There are the biomarkers that we have been using for decades that the pathologist provides (ie, estrogen receptor [ER], progesterone receptor [PR], and HER2), and then we also have the biomarkers that are based on the use of next-generation sequencing (NGS), which provides data on 50 to 500 genes and can be used to detect somatic alterations within the tumor that are targetable. When we order a somatic panel, we also order germline testing to detect other biomarkers that can be targeted.
When we see a patient with metastatic breast cancer that is HR+/HER2-, CDK4/6 inhibitors are the standard of care in the first line. Once a patient progresses on a CDK4/6 inhibitor and endocrine therapy, the presence or absence of an actionable target influences what therapies are utilized. For tumors with BRCA1/2 or PALB2 mutations, we can use a PARP inhibitor. If the tumor has a PIK3CA mutation, we can use a PI3K/AKT inhibitor such as alpelisib.
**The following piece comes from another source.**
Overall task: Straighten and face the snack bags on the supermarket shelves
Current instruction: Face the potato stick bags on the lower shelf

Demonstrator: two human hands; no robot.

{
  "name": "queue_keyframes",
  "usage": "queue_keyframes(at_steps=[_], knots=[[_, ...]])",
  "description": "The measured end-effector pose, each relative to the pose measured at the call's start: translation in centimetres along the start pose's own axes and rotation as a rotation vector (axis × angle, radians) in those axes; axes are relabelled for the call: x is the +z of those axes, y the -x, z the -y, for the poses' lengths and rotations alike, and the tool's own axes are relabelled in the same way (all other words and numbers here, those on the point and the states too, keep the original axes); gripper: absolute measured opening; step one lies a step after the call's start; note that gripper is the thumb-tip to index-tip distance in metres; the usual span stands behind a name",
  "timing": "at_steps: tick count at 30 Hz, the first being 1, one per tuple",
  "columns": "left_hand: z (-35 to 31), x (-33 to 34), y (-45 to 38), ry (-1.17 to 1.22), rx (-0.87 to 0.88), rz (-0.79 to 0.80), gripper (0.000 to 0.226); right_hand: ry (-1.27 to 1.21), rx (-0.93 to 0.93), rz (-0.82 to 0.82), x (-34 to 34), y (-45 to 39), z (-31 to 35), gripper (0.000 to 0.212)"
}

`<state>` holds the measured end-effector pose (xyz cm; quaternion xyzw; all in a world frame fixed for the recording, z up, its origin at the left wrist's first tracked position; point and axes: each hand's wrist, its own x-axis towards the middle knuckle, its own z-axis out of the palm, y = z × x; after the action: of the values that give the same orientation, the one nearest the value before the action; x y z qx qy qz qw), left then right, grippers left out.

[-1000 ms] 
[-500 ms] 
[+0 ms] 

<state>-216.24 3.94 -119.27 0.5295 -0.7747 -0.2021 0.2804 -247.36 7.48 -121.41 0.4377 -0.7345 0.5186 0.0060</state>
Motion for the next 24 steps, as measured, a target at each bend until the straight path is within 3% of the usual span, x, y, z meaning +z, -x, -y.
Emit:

Capivasertib is another AKT inhibitor that is not yet approved by the US Food and Drug Administration, but data from the CAPitello-291 trial were interesting in that they indicated that capivasertib had activity not only in patients with alterations in PIK3CA/PTEN/AKT but also in all patients. Based on these data, I think that the consideration of capivasertib would be reasonable for a patient with a mutation in PIK3CA, PTEN, or AKT, but we need more information on how effective it is in patients without these alterations.
We also have elacestrant for tumors with ESR1 mutations based on the results of the EMERALD trial. I think that, in the future, patients who have an ESR1 mutation after receiving a CDK4/6 inhibitor will be treated with ESR1-targeted therapy in combination with other drugs. A phase 3 trial that is beginning soon is evaluating lasofoxifene plus abemaciclib in patients with an ESR1 mutation who have progressed on a CDK4/6 inhibitor. Finally, there are exciting new data on the drug alisertib, an AURKA inhibitor, demonstrating remarkable antitumor activity in patients who have progressed on a CDK4/6 inhibitor.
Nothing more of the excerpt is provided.